Sohn Ernst Brauchli-Spindler  (Portrait 2) übernahm 1924 den Betrieb in zweiter Generation. Im darauf folgenden Jahr wurde das zweite Haus an der Mühlemattstrasse 14 gebaut. Das in der Firmengeschichte bekannt gewordene Arbeitspferd "Max" wurde 1946 durch den ersten Lastwagen ersetzt.

1947 wird der alte Holzbau abgebrochen, es entsteht ein modernes Fabrikationsgebäude.
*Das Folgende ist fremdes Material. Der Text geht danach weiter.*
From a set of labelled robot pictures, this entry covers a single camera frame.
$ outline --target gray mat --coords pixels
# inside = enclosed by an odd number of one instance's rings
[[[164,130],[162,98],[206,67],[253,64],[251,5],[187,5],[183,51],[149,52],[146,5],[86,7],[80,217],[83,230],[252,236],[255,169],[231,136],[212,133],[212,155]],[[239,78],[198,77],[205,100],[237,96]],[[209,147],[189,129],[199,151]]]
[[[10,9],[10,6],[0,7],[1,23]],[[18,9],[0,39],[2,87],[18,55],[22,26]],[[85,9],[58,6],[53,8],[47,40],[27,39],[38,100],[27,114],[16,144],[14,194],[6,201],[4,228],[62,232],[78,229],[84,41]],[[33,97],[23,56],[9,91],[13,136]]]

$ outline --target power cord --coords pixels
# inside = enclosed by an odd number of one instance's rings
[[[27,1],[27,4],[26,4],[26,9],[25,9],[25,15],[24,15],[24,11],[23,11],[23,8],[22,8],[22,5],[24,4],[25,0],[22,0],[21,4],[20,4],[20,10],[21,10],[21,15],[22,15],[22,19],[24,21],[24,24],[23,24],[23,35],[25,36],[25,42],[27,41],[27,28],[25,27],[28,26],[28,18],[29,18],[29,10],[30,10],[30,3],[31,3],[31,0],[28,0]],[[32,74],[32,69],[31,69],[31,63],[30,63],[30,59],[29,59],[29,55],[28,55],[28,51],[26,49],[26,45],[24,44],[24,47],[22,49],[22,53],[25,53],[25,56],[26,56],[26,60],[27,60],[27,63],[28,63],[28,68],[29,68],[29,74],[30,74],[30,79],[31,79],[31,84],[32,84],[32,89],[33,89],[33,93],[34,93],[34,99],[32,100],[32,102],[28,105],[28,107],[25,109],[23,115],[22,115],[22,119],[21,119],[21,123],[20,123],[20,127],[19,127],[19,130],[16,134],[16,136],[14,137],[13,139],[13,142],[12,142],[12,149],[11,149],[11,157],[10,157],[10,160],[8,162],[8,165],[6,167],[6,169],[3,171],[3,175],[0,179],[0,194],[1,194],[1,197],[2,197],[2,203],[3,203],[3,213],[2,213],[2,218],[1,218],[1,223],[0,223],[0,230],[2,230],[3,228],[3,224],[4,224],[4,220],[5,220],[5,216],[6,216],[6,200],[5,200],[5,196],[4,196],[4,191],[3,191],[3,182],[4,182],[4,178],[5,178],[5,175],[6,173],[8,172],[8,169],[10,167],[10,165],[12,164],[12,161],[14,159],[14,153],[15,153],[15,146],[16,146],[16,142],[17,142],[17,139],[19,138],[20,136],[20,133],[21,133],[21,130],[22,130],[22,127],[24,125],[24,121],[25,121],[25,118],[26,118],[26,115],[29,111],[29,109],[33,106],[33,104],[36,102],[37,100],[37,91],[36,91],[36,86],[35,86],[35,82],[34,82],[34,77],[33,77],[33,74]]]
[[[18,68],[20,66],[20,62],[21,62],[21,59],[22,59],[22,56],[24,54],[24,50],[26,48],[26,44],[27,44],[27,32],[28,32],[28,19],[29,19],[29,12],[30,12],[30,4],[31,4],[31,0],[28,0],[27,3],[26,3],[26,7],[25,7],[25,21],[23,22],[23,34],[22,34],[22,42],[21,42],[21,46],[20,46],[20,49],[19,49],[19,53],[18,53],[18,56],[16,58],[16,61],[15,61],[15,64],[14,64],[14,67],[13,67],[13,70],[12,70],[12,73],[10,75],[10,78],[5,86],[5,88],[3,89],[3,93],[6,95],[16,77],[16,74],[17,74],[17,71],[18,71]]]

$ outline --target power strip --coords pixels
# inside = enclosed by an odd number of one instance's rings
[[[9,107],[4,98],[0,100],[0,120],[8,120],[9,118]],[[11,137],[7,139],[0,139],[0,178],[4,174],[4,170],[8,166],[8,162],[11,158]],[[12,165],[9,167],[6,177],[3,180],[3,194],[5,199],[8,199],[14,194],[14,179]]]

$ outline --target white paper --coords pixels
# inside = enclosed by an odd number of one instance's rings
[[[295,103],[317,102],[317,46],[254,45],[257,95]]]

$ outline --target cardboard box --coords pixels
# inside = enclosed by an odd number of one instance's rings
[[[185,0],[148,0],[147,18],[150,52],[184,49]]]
Ernst Brauchli-Degen (Portrait 3) übernimmt 1963 in dritter Generation den bereits 65 jährigen Betrieb. Sein Bruder Kurt Brauchli übernahm die Fensterfabrik in Emmenbrücke. 

 

 

 

1991 übernimmt Peter Brauchli (Portrait 4) den Betrieb von seinem Vater Ernst in vierter Generation.

 

 

 

1992 wurde mit dem Bau einer Stützmauer, entlang der Mühlemattstrasse, der Grundstein für
ein neues Gewerbegebäude mit Wohnungen gelegt.

 

 

1998 konnte mit dem 100-Jahr-Jubiläum zugleich die Fertigstellung der zweiten Stützmauer, entlang der Bahnlinie gefeiert werden. 2003 wurde die von 1947 erstellte Produktionshalle abgebrochen und mit dem Neubau in 3 Etappen begonnen.

 

 

2006 konnte mit einem Einweihungs- und Aufrichtefest das neue Wohn- und Geschäftshaus feierlich eingeweiht werden. Mit der neuen Überbauung wurde im Quartier nicht nur ein architektonisches Zeichen gesetzt, sondern sie bietet der Firma eine neue, moderne und erweiterte Produktionsstätte, Mietbüros und 17 attraktive Wohneinheiten.